● Work request:
The answer must consist of each line below that contains the word "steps", copied in full.
════════════════
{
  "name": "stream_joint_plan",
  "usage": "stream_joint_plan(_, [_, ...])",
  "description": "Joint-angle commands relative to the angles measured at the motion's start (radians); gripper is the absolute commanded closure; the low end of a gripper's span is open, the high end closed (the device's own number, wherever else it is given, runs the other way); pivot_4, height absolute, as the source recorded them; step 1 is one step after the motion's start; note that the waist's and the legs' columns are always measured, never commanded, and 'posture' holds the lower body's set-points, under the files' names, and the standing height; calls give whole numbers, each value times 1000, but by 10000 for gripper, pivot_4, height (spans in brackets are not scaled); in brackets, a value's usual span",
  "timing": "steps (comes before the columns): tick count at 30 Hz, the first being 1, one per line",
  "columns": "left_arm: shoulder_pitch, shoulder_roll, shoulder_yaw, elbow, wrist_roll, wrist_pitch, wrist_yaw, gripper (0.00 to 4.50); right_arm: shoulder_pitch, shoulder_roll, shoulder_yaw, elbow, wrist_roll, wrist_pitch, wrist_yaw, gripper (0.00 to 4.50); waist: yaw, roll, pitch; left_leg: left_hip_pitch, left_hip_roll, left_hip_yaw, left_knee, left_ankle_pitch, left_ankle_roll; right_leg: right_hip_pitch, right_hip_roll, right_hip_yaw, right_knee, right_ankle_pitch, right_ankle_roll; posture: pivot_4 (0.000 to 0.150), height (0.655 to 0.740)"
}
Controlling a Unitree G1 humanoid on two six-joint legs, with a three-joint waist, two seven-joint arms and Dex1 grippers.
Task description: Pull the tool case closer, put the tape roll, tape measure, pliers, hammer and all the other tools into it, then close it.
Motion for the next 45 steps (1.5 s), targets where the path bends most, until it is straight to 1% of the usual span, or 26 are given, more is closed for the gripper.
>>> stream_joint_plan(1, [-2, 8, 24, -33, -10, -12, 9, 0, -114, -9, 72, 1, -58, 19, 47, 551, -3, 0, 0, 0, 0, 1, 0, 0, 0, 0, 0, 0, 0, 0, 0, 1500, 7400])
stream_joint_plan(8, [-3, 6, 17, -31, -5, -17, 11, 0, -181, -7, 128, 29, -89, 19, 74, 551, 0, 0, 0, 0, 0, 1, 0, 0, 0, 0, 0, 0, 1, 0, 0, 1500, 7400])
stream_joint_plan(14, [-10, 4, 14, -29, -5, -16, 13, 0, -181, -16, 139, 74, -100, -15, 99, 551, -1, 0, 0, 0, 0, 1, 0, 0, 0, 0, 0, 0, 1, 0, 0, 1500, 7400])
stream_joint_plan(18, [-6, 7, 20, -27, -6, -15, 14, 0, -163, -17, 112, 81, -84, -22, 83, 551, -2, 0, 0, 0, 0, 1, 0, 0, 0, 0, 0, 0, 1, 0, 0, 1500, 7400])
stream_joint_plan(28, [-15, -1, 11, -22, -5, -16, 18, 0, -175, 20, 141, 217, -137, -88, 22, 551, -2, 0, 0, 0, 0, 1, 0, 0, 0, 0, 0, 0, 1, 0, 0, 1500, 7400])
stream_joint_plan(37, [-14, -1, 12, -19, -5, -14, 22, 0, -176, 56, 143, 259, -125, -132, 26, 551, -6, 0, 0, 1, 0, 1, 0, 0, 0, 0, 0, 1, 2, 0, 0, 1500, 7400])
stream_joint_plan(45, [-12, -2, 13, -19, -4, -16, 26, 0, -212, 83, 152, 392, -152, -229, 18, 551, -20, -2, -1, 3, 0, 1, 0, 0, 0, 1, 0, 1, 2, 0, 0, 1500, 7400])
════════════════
● Task response:
  "timing": "steps (comes before the columns): tick count at 30 Hz, the first being 1, one per line",
Motion for the next 45 steps (1.5 s), targets where the path bends most, until it is straight to 1% of the usual span, or 26 are given, more is closed for the gripper.

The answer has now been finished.